### WHAT NEEDS TO BE DONE:
Only the lines below starting at the one containing "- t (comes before" and ending at the one containing "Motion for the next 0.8" belong in the answer, each copied exactly.

### GIVEN ENTRIES:
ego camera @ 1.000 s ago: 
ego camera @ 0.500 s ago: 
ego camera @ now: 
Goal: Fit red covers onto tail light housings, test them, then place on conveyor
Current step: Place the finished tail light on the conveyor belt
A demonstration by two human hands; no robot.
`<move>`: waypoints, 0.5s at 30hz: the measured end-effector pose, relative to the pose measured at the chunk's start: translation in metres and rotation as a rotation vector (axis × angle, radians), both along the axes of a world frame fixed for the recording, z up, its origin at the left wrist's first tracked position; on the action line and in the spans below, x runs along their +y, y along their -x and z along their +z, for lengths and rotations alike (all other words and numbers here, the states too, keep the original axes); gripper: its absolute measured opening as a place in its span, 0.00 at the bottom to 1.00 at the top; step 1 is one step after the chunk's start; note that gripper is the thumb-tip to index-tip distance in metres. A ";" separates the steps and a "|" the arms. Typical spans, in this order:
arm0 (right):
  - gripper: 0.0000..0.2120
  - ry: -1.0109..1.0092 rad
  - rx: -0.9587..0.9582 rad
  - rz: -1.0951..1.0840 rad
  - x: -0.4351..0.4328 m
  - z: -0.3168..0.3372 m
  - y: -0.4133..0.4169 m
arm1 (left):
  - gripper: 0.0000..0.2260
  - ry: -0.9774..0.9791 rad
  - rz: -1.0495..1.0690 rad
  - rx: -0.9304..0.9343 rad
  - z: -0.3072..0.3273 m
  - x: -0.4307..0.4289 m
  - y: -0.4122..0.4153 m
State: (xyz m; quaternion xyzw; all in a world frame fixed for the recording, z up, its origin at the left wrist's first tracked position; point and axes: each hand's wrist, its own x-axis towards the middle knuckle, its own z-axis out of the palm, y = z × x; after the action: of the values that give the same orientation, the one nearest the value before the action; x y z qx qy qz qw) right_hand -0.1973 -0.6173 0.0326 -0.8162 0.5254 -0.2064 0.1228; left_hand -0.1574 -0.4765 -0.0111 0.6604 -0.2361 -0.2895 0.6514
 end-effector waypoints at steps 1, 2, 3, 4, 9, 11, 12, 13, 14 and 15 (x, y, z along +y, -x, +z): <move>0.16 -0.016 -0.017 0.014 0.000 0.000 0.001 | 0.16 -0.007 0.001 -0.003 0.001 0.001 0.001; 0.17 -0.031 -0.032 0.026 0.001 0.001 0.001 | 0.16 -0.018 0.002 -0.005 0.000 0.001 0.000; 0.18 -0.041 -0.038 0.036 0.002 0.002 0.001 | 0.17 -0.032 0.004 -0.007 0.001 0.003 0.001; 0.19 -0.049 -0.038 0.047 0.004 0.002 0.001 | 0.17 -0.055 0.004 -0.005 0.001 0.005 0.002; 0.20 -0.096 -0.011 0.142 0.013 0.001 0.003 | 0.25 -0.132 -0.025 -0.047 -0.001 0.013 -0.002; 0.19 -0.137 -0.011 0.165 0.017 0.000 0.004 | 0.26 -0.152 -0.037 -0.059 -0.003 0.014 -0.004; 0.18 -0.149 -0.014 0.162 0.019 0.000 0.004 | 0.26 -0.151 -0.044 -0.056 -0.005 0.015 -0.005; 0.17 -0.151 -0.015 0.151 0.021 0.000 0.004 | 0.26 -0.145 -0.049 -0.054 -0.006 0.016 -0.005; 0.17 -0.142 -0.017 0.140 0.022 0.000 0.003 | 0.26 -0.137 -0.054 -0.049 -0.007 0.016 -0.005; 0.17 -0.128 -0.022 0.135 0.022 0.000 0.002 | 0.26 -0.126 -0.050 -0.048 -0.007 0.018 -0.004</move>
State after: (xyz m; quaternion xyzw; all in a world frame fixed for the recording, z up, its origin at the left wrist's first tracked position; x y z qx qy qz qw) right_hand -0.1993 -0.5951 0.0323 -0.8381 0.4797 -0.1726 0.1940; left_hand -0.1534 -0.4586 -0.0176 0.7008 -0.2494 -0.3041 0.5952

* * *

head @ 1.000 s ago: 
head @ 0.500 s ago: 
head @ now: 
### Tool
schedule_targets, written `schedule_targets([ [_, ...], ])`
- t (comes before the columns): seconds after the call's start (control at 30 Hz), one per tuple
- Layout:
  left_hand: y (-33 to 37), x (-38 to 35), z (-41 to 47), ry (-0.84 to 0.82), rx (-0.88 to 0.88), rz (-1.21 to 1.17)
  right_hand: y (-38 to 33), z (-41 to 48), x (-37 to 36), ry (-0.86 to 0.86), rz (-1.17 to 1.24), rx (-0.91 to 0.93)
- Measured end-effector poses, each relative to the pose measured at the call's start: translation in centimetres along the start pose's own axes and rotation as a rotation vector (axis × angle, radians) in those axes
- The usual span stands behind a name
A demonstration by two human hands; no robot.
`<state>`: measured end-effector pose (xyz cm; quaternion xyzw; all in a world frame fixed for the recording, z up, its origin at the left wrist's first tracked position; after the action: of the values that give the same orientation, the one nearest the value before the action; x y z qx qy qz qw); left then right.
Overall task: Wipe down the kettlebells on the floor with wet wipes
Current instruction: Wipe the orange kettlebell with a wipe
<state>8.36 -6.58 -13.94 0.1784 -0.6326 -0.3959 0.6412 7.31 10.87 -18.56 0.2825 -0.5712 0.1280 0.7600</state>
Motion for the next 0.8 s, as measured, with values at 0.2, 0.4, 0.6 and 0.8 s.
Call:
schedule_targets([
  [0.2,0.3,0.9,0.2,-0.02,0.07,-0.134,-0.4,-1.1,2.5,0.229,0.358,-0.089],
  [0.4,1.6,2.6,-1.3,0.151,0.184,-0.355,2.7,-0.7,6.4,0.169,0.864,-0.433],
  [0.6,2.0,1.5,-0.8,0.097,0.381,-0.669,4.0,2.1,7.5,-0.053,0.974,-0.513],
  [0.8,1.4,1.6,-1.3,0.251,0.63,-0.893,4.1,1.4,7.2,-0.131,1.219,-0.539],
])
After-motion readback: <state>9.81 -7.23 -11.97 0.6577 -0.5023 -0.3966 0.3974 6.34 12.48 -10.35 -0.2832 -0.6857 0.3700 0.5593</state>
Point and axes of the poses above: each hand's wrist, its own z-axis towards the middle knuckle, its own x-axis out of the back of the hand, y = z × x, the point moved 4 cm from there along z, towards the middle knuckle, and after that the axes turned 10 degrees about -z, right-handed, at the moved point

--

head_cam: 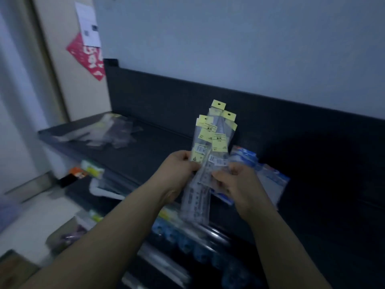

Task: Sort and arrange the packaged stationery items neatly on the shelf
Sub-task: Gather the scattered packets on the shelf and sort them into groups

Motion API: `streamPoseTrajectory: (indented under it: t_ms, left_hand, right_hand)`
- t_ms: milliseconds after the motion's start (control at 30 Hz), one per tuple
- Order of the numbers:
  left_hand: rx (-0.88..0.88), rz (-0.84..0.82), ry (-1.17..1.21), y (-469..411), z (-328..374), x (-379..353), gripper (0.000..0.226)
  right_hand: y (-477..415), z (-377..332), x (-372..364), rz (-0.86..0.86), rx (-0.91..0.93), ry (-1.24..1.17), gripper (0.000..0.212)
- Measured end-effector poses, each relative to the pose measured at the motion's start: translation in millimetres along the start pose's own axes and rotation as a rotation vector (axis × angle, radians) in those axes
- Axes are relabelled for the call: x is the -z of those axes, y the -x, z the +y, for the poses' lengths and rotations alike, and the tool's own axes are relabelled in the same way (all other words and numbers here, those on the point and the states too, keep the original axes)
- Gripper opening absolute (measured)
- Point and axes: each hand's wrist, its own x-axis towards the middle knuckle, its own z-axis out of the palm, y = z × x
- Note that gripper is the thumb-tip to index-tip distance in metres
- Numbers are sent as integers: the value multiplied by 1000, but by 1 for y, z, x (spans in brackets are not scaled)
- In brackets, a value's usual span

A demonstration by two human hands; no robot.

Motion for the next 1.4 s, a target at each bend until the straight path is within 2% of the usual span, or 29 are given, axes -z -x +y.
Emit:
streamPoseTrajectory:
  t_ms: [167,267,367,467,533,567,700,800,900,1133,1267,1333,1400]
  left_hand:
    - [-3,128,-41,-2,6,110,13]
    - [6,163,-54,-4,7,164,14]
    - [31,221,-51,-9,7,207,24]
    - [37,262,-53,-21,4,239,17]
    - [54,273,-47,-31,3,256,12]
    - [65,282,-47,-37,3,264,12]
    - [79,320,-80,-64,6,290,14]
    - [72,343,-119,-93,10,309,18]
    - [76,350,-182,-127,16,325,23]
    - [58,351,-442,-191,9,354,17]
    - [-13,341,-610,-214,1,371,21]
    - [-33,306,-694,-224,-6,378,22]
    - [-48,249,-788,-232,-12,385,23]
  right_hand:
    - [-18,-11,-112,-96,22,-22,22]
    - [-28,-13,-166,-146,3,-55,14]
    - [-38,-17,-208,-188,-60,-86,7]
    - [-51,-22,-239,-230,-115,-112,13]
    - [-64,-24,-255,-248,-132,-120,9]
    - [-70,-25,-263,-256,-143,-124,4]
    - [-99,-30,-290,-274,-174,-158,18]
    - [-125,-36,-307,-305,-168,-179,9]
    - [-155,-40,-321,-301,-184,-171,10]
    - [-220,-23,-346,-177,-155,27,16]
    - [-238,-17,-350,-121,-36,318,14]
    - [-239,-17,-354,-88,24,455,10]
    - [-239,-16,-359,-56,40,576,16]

### SOLUTION:
- t (comes before the columns): seconds after the call's start (control at 30 Hz), one per tuple
- Layout:
  left_hand: y (-33 to 37), x (-38 to 35), z (-41 to 47), ry (-0.84 to 0.82), rx (-0.88 to 0.88), rz (-1.21 to 1.17)
  right_hand: y (-38 to 33), z (-41 to 48), x (-37 to 36), ry (-0.86 to 0.86), rz (-1.17 to 1.24), rx (-0.91 to 0.93)
- Measured end-effector poses, each relative to the pose measured at the call's start: translation in centimetres along the start pose's own axes and rotation as a rotation vector (axis × angle, radians) in those axes
- The usual span stands behind a name
A demonstration by two human hands; no robot.
`<state>`: measured end-effector pose (xyz cm; quaternion xyzw; all in a world frame fixed for the recording, z up, its origin at the left wrist's first tracked position; after the action: of the values that give the same orientation, the one nearest the value before the action; x y z qx qy qz qw); left then right.
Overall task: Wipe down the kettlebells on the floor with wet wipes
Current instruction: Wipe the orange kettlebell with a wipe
<state>8.36 -6.58 -13.94 0.1784 -0.6326 -0.3959 0.6412 7.31 10.87 -18.56 0.2825 -0.5712 0.1280 0.7600</state>
Motion for the next 0.8 s, as measured, with values at 0.2, 0.4, 0.6 and 0.8 s.

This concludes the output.